Building a GPT YouTube Summarizer with Supabase

A practical walkthrough of the product and technical decisions behind Podcastdotai, a YouTube summarizer powered by GPT and Supabase.

June 11, 2026GPTSupabaseNext.jsSide Projects

I have been working on Podcastdotai, a small app that summarizes YouTube videos with GPT. The product idea is straightforward: paste in a video URL, get back a useful summary, and decide whether the full video is worth your time.

This post is a starting point for documenting how I built it, what I learned, and where I would take the architecture next.

The shape of the app

At a high level, the app needs to do four things:

Accept a YouTube URL from the user.
Fetch or derive the video transcript.
Send the transcript to an LLM with a prompt that produces a useful summary.
Store the result so the user can revisit it without paying the full generation cost again.

That makes the architecture a good fit for a Next.js app backed by Supabase. Next.js handles the UI and API routes. Supabase gives the project authentication, persistence, and a Postgres database without a lot of early operational overhead.

Why store summaries?

The simplest version of this app could be stateless: the user submits a URL, the app generates a summary, and the result disappears when they leave the page.

That works for a demo, but it breaks down quickly in a real product. Storing summaries gives you a better experience and a better cost profile:

Users can return to summaries later.
Duplicate requests can reuse existing results.
The app can show history, search, and saved items.
You can inspect failures and improve prompts over time.

Even for a side project, that product loop matters.

Data model

The core database tables can stay small:

create table videos (
  id uuid primary key default gen_random_uuid(),
  youtube_url text not null,
  title text,
  transcript text,
  created_at timestamptz not null default now()
);

create table summaries (
  id uuid primary key default gen_random_uuid(),
  video_id uuid not null references videos(id),
  summary text not null,
  model text,
  created_at timestamptz not null default now()
);

You can normalize further later, but this is enough to support the first version of the product.

Prompting tradeoffs

The prompt should produce summaries that are easy to scan. I prefer asking for structured sections instead of a single paragraph:

One paragraph overview.
Key ideas.
Tactical takeaways.
Notable quotes or timestamps if available.
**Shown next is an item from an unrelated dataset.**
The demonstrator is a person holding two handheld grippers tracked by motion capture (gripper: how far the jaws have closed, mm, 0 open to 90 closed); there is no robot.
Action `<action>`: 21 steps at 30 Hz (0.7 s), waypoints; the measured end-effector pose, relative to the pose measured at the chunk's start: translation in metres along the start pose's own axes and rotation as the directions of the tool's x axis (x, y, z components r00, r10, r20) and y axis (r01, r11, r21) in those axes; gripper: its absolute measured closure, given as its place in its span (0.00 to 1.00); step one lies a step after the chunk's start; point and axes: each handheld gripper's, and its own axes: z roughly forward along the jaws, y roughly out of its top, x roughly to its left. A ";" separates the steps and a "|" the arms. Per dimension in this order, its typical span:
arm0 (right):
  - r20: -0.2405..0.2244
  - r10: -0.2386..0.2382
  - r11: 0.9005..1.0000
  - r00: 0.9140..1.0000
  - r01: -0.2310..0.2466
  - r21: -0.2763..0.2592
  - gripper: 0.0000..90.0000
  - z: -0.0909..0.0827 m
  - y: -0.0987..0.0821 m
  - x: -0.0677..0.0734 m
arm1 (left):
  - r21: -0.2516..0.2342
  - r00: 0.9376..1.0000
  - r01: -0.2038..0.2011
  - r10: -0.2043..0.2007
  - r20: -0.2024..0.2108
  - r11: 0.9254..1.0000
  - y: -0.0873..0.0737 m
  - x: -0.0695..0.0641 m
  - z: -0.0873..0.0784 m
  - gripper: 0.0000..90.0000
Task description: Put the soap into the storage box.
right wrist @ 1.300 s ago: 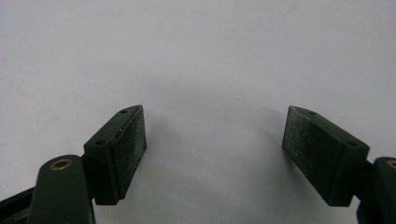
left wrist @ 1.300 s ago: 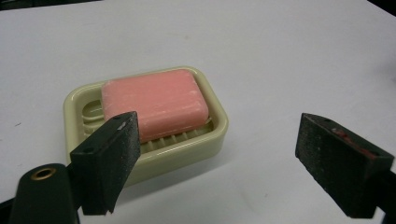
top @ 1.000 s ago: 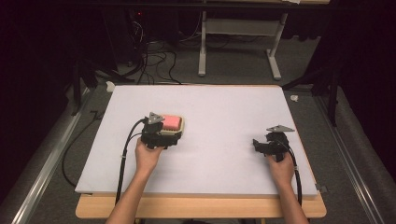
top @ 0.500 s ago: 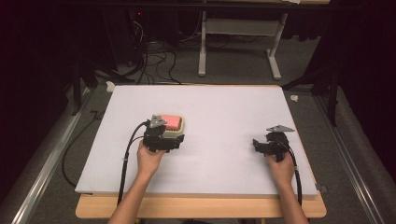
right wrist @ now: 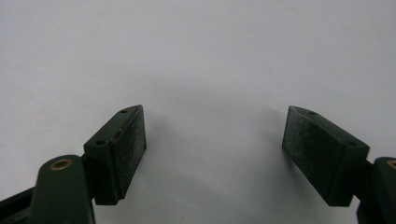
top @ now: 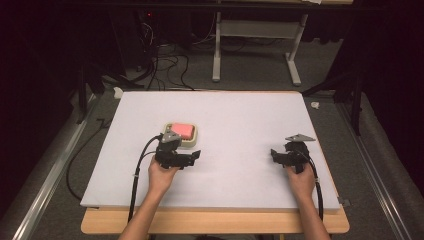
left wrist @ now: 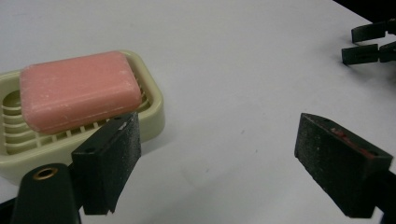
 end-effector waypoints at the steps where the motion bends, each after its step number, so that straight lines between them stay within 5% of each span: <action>1: 0.000 0.000 1.000 1.000 0.000 0.000 0.25 0.000 0.000 0.000 | 0.002 1.000 0.000 0.000 0.005 1.000 -0.001 0.000 0.000 0.17; 21: -0.001 0.002 1.000 1.000 -0.002 0.001 0.25 0.000 0.000 0.000 | 0.022 0.999 -0.041 0.040 0.017 0.999 -0.014 -0.015 0.000 0.17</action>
The important part is being honest about the transcript quality. A bad transcript should not produce a confident summary.

What I would improve next

The next iteration should focus on reliability:

Cache generated summaries by video URL.
Track transcript extraction failures.
Add loading and retry states that explain what is happening.
Add tests around URL parsing and summary persistence.
Make the summary format consistent enough to support search later.

The lesson so far is that the LLM call is only one piece of the product. The surrounding workflow, persistence, and failure handling determine whether the app feels useful or fragile.